Quality Graphics specializes in high-end work, such as annual reports, and its customers include Verizon Wireless, Halston, Prudential and Honeywell. It operates from a 12,000-sq.-ft. facility in Roselle, NJ, and employs 40.

A SPECIAL NICHE

When the popular-music cable network MTV approached Quality Graphics Center to print a collection of advertisements for the VH1/Vogue Fashion Awards, the printer knew it could give the ads the unique look and feel sought by the trendsetting TV producers.

The job could have been a nightmare, Sadler says. Each advertiser sent film for its own ad, and the films had varying screen rulings. Although Quality Graphics Center has been direct-to-plate for three years, it had to hand-strip each ad. But the effort was well worth it. “Everybody who sees the book raves about it,” Sadler says, attributing much of the book's appeal to the use of UV printing.

In mid-2000, Quality Graphics Center installed an A.C.T. Spectral UV curing system from Nordson Corp. (Amherst, OH) on its 40-inch, six-color Mitsubishi F16 sheetfed press.
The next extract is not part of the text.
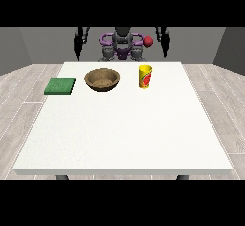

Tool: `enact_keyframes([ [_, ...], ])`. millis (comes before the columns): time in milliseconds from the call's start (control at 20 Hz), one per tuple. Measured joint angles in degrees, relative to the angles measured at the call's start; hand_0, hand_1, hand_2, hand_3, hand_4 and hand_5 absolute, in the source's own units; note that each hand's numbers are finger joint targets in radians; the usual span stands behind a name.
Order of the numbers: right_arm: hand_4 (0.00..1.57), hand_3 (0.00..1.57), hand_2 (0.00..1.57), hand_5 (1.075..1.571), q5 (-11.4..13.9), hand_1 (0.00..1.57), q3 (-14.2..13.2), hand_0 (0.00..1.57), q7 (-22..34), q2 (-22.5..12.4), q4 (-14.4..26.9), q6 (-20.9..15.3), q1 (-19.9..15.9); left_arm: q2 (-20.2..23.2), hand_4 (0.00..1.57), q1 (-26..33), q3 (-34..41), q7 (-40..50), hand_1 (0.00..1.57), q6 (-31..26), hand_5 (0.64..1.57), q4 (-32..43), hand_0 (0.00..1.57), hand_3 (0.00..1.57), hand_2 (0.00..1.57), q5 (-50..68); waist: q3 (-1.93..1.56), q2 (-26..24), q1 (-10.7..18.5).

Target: Pick the cup and pour the ball into the bowl, then pick the bowl and place it on the pad

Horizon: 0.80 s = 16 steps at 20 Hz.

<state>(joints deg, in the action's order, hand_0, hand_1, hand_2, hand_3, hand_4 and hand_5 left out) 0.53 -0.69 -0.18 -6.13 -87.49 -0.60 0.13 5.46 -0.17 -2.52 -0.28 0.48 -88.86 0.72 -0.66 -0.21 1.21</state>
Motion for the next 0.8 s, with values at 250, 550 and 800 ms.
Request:
enact_keyframes([
  [250, 0.0, 0.0, 0.0, 1.569, -0.3, 0.0, -0.5, 0.0, 2.7, -1.4, -3.4, 0.2, -0.5, 1.3, 0.0, -0.6, 0.3, 2.7, 0.0, -0.2, 1.557, -3.4, 0.0, 0.0, 0.0, 0.3, 0.45, -8.9, -0.4],
  [550, 0.0, 0.0, 0.0, 1.57, -10.1, 0.0, -6.3, 0.0, 5.4, -6.1, -6.9, 7.9, 0.1, 2.0, 0.0, -4.9, 6.3, 8.4, 0.0, 0.0, 1.552, -7.1, 0.0, 0.0, 0.0, 7.0, 0.61, -11.2, -2.9],
  [800, 0.0, 0.0, 0.0, 1.57, -14.3, 0.0, -10.4, 0.0, 3.7, -7.6, -8.3, 11.3, 0.3, 4.6, 0.0, -6.0, 11.4, 5.4, 0.0, -2.9, 1.544, -6.8, 0.0, 0.0, 0.0, 10.7, 0.65, -6.8, -3.4],
])
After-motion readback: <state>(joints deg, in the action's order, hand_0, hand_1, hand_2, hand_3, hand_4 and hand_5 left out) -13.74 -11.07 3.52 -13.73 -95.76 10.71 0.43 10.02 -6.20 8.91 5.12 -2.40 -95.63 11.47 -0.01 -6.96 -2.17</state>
The UV curing process exposes certain photo-reactive materials in specialized inks and coatings to UV light, instantaneously transforming the liquids into a solid, and without releasing volatile organic compounds into the environment. “UV curing can give spectacular gloss and excellent protective values,” Sadler insists. “We have seen gloss readings in the high 90 percent range.”

Making the move to UV printing was not an easy decision. The installation required a capital investment in curing equipment; the UV inks and coatings are also expensive. Quality Graphics' owners, Audrey and Richard Yeats, however, bought into UV printing because they believed it would help them enter a niche for high-end commercial printing.
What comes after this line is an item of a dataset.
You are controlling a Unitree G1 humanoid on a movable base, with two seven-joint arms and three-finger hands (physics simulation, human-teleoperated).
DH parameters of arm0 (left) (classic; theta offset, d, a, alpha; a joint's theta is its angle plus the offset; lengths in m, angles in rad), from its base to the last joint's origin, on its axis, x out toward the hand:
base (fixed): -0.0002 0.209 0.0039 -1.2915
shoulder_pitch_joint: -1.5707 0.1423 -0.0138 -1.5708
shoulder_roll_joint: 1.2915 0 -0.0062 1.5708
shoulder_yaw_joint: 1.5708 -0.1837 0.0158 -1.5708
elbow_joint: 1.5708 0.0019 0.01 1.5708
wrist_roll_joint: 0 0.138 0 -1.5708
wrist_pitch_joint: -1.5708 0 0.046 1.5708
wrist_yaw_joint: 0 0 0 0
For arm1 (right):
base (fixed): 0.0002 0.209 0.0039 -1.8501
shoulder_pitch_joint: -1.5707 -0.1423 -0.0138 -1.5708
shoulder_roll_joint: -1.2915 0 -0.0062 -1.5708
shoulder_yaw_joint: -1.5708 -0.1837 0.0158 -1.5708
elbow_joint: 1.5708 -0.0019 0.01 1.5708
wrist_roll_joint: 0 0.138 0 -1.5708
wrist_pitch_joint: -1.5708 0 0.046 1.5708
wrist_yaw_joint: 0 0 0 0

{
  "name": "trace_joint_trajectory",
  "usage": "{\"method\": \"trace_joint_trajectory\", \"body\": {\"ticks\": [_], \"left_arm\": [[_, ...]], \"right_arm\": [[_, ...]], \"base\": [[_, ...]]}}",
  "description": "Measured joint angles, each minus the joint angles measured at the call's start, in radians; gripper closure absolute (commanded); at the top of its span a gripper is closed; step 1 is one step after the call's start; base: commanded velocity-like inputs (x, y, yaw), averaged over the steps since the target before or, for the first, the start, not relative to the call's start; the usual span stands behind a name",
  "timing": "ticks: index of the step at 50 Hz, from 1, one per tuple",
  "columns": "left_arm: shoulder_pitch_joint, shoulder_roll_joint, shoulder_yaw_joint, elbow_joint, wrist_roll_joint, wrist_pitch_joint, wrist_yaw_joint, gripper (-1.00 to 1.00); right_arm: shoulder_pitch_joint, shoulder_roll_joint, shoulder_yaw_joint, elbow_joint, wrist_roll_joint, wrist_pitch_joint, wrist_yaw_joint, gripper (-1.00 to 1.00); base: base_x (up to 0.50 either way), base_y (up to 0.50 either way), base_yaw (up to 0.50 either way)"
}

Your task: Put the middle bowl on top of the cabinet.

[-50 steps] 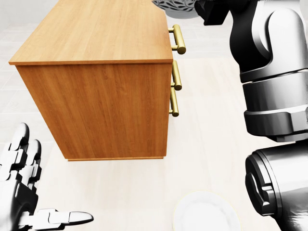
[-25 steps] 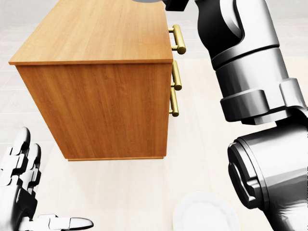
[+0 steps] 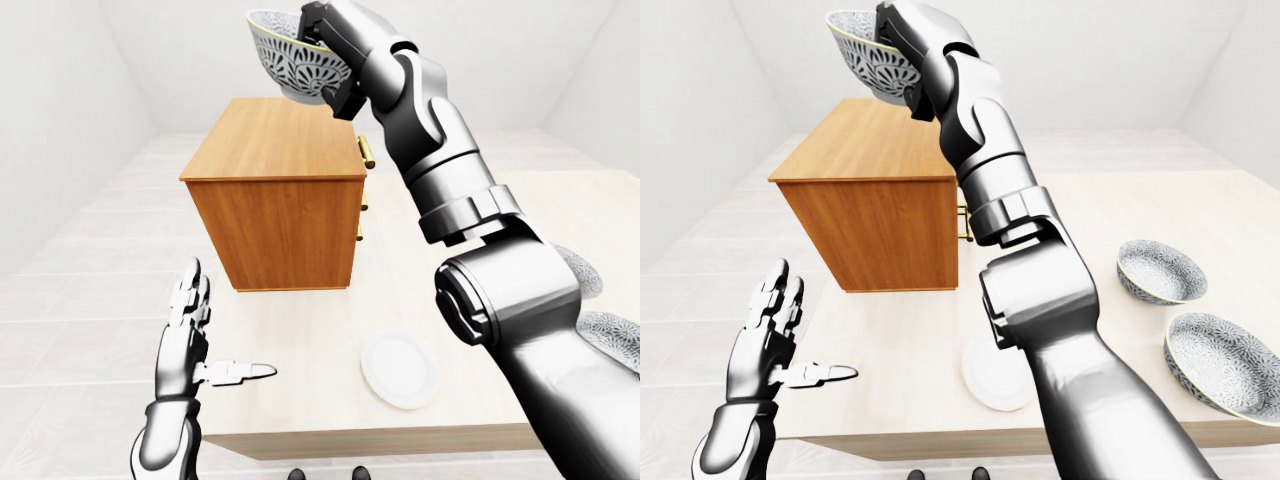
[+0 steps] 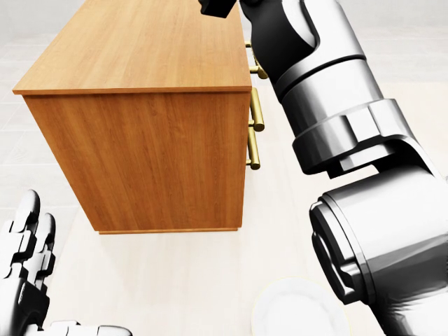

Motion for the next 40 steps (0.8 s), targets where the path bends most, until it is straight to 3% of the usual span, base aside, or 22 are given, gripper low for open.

Sadler notes that printers who offer UV curing can easily differentiate their printed products. Quality Graphics Center uses Sun Chemical Hy-Bryte hybrid inks and coatings on spot UV jobs, resulting in attention-grabbing gloss or matte surfaces on the printed piece.

The hybrid inks and coatings combine conventional sheetfed ink with UV curing materials. They offer the process stability, high quality and ease of use of conventional inks with the high gloss and fast drying of UV inks, as well as higher rub- and scuff-resistance.

They also enable the printer to run jobs on press without special rollers or long cleanups between conventional and UV jobs. A conventional coating unit can be used to apply the UV coatings, although anilox roll coaters may have to be installed to lay down the thicker coating required for high gloss.

Now, after nearly a year of running, Sadler says the hybrid UV inks have gained better mileage and higher stability on press. When combined with improved product quality, this factor helps compensate for the higher costs.

VENDOR SUPPORT

Sadler admits that Quality Graphics Center has had to change some of its operations since installing the curing system, but UV printing has not added any time to the production of a job. “We're running at speeds right up to the press capacity of 16,000 impressions per hour,” he says. “Chemistry is the key to offset lithography, and you must have consistency and stability.”

The success of the installation was due in large part to vendor assistance. “When you're a leader in new technology, if you don't have strong vendor support, you can be hung out to dry,” Sadler says. Spectral, the curing system's UV lamp supplier, worked closely with Quality Graphics Center during installation, and even uses the printer to demo the product. Harris & Bruno Machine Co. (Roseville, CA), manufacturers of coating system technology, also worked closely with the printer to develop an anilox roll coater that can effectively lay down the heavier coating required for maximum gloss.

Sadler also has praise for Sun Chemical. The vendor sent its research and development lab personnel to Quality Graphics Center to observe an early trial of the Hy-Bryte inks. Sun Chemical representatives observed firsthand a water pick-up problem and fixed it immediately, Sadler notes.

“Many of these ideas start in a lab and then have to be field-tested. It takes that interaction between printer and supplier to continually improve,” the plant manager explains. Now, just a few months after printing the VH1/Vogue job, he believes Quality Graphics Center could do an even better job with the improvements made to its UV process and materials.